Nikki's. I've mentioned Nikki's before. This gem is located at 8th and Indiana and has been serving awesome, authentic Mexican tacos, tortas, and burritos for years. The food is great, but step inside the grocery store and prepare to stock up on all those authentic little ingredients you need to cook some great food at home. For instance, need some epazote to simmer in a pot of black beans and pork? No problem- you just need to decide what variety you need. Need dried peppers? Ancho? Pasilla? Guajillo? Chipotle? All there. How about good tortillas? Queso fresco? Crema? Reliably ripe avocados? Si, si, si, and si. Need a beef head to make barbacoa for the neighborhood block party? What the what? Yeah, there just might be one in the meat case-- along with really good pork, pre-seasoned beef, chicken, or pork for fajitas, all sorts of short ribs and other cuts that will amaze you. The prices are great and the quality is outstanding.

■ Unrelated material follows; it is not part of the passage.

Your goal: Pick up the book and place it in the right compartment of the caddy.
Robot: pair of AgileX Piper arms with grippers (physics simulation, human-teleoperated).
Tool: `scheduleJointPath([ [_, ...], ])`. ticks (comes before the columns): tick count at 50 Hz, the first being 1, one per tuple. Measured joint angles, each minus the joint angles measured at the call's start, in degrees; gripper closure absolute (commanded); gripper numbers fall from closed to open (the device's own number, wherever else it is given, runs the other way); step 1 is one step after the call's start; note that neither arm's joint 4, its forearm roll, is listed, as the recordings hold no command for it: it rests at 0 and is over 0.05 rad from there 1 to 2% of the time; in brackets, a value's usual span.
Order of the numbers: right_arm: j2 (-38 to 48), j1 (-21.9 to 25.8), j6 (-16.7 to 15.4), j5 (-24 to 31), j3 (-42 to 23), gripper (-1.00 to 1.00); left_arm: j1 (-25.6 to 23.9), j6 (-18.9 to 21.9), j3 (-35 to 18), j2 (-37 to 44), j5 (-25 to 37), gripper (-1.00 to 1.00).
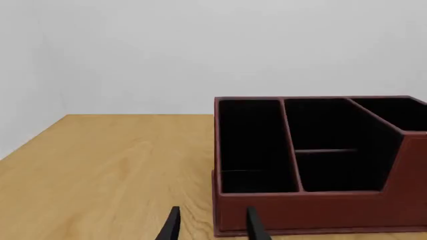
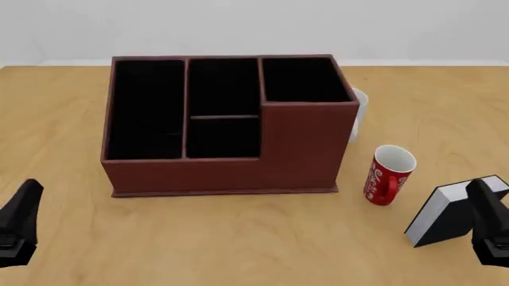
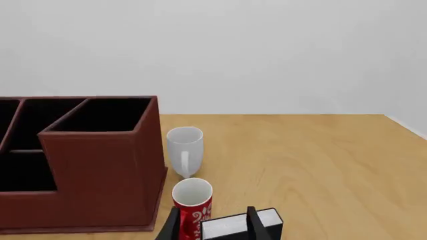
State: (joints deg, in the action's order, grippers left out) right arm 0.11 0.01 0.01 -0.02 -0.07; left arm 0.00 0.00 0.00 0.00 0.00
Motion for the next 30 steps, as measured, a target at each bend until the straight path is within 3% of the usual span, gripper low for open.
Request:
scheduleJointPath([
  [15, 0.14, -0.23, -0.25, 0.53, -0.75, -1.00, 0.00, 0.00, 0.00, 0.00, 0.00, -1.00],
  [30, 0.56, -0.70, -5.86, 8.69, -7.66, -1.00, 0.00, 0.00, 0.00, 0.00, 0.00, -1.00],
])
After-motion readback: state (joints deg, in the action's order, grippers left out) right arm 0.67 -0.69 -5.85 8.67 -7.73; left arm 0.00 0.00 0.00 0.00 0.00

New Asian Store on East 10th. I'm sure it has a name, but I didn't catch it. It's at East 10th and Omaha, right next to where the old Pizza Inn/new Popeye's Chicken is going. I stopped in there because I was on a quest for Thai Bird Peppers- the very small, insanely spicy red peppers to make a dipping sauce for some chicken. The sign said Asian Seafood and Produce, so I figured this was a good bet. Beautiful little store. Clean and well organized. No fresh peppers on this occasion, but I asked for help and was handed a package of frozen peppers. Boom! While I was at it, I picked up some curry paste and some rice noodles to add to my collection at home. Apparently, I feel compelled to pick those up every time I leave the house.

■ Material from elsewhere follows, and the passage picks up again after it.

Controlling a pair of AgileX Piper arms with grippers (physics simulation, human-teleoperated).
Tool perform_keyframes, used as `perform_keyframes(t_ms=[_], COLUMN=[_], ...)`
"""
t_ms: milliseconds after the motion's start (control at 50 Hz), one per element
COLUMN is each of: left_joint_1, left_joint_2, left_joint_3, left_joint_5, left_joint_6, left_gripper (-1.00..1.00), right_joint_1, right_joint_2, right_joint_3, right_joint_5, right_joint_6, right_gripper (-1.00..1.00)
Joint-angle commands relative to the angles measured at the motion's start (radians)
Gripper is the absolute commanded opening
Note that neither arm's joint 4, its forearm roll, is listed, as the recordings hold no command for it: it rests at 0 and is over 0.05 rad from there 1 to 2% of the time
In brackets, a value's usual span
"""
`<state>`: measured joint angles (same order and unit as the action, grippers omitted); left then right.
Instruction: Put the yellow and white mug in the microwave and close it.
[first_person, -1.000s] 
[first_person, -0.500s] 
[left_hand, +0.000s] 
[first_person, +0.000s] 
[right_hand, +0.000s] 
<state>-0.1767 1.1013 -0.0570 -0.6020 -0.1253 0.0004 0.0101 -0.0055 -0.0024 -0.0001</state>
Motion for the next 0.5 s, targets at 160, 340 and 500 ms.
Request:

Thanh Mai. This is the Asian grocery on Rice Street. It's practically in the Morrell's parking lot. Hands down, this is one of the most far out crazy places to visit in Sioux Falls. It's small, the aisles are narrow, and the shelves are bursting with all sorts of things. It's organized, but it will take you several trips to get the hang of it and to locate some of the hidden gems. If you need dark soy sauce, kecap manis, thick soy, mushroom soy, or just want a gallon of regular Pearl River Bridge soy sauce, this is the place. Been missing out on duck flavored ramen noodles? No problem. Korean fermented pepper paste? Yup. Need a pot and basket to cook sticky rice? It's there. Thanh Mai is also my go to place for esoteric Asian vegetables. I honestly cannot identify a lot of what's there. If you really want to blow your mind, go explore the freezers. You'll find things like bags of pre-made pot sticker dumplings and some frozen fish. But I have also made note of the following: an entire pig skin, a tray of frozen duck heads, frozen frogs (not legs, whole frogs), and the prevailing champion (thus far) a package of four, whole, immaculately packaged and vacuum sealed frozen giant water bugs. They were labeled "Bait for Fish." Yeah, I have some doubts. You might also note a box full of fresh fish heads or maybe even some live blue crabs. Don't touch those.

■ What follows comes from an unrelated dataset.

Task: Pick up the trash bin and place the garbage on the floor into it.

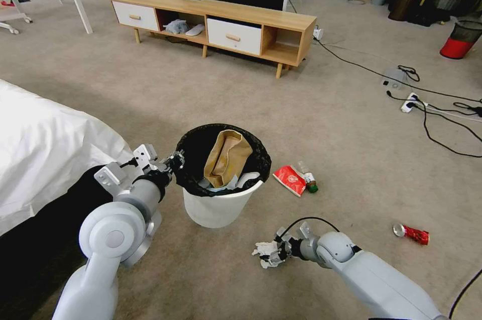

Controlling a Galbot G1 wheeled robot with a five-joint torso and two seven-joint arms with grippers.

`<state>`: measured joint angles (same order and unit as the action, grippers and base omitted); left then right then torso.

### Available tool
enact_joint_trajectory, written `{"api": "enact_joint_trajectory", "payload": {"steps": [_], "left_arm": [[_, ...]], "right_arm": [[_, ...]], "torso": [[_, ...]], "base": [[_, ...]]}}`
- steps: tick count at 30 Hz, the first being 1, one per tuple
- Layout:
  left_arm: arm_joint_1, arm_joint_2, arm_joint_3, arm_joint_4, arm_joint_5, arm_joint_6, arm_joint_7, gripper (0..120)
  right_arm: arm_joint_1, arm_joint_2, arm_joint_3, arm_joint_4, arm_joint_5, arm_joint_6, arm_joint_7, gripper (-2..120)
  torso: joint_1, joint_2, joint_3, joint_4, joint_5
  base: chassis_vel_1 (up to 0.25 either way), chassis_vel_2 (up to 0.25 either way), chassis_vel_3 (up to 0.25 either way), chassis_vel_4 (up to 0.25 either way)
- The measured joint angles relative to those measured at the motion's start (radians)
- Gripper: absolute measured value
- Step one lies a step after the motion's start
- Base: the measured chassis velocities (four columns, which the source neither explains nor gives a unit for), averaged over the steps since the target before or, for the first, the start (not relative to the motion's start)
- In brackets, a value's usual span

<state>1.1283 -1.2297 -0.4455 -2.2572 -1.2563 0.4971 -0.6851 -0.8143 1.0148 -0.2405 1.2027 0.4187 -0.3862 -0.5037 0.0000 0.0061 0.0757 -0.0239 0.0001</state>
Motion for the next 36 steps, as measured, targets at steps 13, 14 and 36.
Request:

Fareway at 41st and Sycamore. Yeaaaahhhh! The new Faraway store is open. And, I must say it is NICE! Very nice layout and a very nice store. You won't find the bells and whistles like you do at Hy Vee, but these guys have a great selection of all sorts of things. However, the real reason to go is the meat counter. Staffed by a small army of flying monkeys, it's all fresh out of the case, old school butcher service. It's fresh, good, and priced nicely. And chances are, if you need something a tad out of the norm, like skirt steak, just ask. They probably have some. It might be frozen, but you'll likely get what you need.

Start searching the inter webs for cool recipes, make a shopping list, fill your travel mug with coffee, crank up some good tunes, and go explore the awesome ingredients available in the little grocery stores around town. You'll be much richer for the experience and the efforts are well worth it.